TASK DESCRIPTION
Below are records; give the number of their lines that contain "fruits", and only that number.
== Segment start ==
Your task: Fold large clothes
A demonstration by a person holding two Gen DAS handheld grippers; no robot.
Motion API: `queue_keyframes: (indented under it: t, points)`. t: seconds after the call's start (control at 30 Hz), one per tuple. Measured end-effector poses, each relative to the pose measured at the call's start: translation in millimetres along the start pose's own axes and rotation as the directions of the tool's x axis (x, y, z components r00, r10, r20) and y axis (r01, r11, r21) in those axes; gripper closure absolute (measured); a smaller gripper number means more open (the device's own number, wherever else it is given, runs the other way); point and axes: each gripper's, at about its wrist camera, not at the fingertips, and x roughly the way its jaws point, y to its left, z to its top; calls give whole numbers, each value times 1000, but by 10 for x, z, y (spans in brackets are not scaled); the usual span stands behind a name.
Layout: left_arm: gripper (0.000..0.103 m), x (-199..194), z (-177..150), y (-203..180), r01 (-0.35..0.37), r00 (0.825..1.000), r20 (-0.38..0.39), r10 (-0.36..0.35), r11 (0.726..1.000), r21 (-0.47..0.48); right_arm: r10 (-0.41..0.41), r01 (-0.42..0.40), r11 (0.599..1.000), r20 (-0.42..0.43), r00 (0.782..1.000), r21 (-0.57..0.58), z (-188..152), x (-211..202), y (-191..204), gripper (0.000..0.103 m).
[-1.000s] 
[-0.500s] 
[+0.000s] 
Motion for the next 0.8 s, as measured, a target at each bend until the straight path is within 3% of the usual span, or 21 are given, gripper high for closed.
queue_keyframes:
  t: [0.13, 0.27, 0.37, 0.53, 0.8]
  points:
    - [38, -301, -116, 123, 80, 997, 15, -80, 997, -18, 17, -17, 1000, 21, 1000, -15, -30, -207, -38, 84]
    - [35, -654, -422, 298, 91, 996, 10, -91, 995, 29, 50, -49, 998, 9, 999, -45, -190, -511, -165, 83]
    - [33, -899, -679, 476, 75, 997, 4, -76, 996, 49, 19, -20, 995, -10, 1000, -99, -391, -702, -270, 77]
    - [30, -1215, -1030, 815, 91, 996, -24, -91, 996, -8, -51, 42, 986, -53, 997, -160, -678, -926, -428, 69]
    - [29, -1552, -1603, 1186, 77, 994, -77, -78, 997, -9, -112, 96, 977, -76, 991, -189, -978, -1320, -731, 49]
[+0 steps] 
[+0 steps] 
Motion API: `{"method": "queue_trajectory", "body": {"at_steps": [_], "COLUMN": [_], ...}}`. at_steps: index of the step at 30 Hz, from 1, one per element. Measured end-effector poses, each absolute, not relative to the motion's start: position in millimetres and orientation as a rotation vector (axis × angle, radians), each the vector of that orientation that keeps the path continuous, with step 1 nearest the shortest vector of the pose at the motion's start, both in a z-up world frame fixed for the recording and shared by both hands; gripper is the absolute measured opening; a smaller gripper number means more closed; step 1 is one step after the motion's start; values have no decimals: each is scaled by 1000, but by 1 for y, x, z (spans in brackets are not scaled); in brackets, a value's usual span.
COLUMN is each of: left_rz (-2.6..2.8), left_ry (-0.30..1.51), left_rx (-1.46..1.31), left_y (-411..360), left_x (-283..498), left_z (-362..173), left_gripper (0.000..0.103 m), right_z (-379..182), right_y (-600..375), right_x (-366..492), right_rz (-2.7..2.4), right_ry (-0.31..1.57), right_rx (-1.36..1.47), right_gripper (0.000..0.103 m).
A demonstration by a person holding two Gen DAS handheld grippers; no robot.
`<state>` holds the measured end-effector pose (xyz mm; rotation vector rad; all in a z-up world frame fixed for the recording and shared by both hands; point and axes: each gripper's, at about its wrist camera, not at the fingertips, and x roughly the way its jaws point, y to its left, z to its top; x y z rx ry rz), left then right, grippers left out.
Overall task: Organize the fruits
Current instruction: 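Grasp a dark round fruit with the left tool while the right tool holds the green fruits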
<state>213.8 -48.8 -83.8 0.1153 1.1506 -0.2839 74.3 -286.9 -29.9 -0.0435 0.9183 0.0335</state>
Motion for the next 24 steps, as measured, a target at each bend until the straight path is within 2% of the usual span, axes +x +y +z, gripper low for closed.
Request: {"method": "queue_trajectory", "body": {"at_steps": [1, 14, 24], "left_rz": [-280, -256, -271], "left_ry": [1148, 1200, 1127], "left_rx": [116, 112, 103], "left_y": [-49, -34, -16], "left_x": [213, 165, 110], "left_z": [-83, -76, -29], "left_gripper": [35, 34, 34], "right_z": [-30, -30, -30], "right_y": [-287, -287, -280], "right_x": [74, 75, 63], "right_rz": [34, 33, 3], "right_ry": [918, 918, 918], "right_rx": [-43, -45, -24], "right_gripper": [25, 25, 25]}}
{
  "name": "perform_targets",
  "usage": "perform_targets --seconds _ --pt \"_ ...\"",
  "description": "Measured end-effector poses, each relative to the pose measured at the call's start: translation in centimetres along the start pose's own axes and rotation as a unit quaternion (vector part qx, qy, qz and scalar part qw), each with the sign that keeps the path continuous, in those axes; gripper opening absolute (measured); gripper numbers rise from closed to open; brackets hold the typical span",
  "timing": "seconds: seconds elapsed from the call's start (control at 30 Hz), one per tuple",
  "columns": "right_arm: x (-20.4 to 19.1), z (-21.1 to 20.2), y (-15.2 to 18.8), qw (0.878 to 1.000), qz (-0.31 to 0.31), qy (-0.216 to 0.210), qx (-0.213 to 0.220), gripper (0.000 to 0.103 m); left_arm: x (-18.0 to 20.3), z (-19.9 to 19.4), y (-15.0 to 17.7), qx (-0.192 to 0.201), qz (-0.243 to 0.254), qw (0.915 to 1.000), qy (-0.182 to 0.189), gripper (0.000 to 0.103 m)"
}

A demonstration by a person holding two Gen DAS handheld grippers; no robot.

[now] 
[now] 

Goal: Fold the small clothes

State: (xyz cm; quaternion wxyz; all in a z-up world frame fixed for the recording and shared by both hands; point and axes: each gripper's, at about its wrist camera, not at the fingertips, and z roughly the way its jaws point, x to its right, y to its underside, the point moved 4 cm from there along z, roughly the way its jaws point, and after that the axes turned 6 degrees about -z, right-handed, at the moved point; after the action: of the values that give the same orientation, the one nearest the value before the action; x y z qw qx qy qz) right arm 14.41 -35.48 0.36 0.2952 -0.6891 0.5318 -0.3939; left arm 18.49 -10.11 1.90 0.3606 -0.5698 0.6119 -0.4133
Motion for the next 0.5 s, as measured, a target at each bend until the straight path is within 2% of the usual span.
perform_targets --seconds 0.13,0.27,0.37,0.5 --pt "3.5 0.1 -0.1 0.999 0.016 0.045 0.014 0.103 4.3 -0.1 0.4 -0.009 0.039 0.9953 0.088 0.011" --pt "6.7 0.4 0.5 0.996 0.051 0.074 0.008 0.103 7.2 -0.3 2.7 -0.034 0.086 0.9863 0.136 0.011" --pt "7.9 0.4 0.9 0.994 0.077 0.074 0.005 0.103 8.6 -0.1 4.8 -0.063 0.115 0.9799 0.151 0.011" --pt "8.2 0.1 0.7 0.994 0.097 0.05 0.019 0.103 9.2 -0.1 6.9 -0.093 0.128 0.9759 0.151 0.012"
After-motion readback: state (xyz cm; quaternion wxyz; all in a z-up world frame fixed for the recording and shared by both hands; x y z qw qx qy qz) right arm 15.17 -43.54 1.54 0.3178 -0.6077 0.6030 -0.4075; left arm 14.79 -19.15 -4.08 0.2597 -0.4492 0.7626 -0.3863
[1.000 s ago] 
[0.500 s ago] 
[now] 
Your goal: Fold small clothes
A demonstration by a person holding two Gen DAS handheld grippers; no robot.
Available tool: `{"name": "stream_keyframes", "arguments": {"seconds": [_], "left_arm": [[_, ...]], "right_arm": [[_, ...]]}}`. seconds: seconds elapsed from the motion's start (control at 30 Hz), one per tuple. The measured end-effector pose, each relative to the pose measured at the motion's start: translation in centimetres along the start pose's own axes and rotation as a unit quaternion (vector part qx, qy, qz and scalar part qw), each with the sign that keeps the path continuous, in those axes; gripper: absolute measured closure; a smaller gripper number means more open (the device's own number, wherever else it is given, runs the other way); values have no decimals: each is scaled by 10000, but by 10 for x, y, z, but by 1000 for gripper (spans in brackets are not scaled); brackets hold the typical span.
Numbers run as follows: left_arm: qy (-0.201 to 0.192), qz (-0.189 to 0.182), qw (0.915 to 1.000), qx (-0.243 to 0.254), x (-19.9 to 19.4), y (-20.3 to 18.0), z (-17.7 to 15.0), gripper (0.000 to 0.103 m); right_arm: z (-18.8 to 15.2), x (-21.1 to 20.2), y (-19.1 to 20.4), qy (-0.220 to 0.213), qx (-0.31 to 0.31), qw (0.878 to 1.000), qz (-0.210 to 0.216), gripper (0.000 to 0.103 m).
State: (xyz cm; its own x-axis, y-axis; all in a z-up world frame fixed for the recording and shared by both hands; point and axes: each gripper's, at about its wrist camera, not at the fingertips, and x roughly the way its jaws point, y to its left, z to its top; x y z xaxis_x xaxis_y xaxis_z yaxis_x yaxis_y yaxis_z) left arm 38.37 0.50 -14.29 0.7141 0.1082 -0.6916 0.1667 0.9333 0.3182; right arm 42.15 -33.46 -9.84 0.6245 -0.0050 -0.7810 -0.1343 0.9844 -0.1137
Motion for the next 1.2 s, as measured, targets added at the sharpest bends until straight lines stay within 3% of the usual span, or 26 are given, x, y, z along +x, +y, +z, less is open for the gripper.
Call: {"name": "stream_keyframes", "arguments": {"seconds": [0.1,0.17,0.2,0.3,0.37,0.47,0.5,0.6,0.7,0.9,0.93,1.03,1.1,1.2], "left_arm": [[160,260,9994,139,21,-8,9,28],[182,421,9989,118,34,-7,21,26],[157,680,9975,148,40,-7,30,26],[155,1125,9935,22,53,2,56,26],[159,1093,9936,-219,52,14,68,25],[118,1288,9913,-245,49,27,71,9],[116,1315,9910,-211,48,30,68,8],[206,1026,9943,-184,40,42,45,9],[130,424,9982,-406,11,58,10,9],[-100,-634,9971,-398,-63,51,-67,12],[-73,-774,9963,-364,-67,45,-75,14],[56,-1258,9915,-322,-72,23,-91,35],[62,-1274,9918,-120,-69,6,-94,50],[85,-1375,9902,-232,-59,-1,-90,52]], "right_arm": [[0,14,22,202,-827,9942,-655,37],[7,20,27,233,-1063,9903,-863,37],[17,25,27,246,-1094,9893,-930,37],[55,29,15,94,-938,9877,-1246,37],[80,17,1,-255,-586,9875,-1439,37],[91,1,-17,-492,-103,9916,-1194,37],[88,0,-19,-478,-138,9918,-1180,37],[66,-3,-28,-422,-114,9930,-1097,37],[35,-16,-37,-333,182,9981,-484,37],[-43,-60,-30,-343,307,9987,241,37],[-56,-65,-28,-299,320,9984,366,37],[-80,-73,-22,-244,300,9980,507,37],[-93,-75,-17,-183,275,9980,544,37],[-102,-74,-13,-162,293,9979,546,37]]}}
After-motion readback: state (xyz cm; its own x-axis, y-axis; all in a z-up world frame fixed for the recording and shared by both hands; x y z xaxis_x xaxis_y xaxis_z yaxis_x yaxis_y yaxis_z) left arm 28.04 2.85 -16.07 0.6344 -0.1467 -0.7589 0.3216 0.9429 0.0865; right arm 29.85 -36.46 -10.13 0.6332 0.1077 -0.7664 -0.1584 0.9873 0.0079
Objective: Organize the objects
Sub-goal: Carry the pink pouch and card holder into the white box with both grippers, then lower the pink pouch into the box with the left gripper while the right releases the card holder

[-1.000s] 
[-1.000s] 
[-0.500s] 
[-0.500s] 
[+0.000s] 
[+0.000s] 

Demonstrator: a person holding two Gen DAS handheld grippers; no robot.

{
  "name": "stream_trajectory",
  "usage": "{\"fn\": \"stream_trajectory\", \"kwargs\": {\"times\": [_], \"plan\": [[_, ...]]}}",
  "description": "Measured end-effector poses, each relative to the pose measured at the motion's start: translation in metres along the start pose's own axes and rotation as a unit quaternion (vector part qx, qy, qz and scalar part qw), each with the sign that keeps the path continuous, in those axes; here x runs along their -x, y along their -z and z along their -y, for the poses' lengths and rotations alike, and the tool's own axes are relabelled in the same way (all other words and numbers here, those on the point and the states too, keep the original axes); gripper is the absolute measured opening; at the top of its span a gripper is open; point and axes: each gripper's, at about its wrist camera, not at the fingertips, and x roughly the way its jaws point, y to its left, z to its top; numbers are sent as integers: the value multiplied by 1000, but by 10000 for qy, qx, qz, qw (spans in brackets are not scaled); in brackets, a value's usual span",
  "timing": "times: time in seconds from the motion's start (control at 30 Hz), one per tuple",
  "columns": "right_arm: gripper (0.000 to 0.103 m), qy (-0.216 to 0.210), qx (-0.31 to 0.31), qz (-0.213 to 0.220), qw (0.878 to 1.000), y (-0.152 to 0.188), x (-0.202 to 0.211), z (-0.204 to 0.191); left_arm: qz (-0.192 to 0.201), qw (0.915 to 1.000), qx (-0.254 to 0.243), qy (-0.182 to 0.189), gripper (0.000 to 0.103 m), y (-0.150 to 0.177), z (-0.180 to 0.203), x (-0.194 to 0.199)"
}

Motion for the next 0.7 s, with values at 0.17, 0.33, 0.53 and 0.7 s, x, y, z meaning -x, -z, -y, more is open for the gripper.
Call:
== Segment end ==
RESPONSE BELOW
2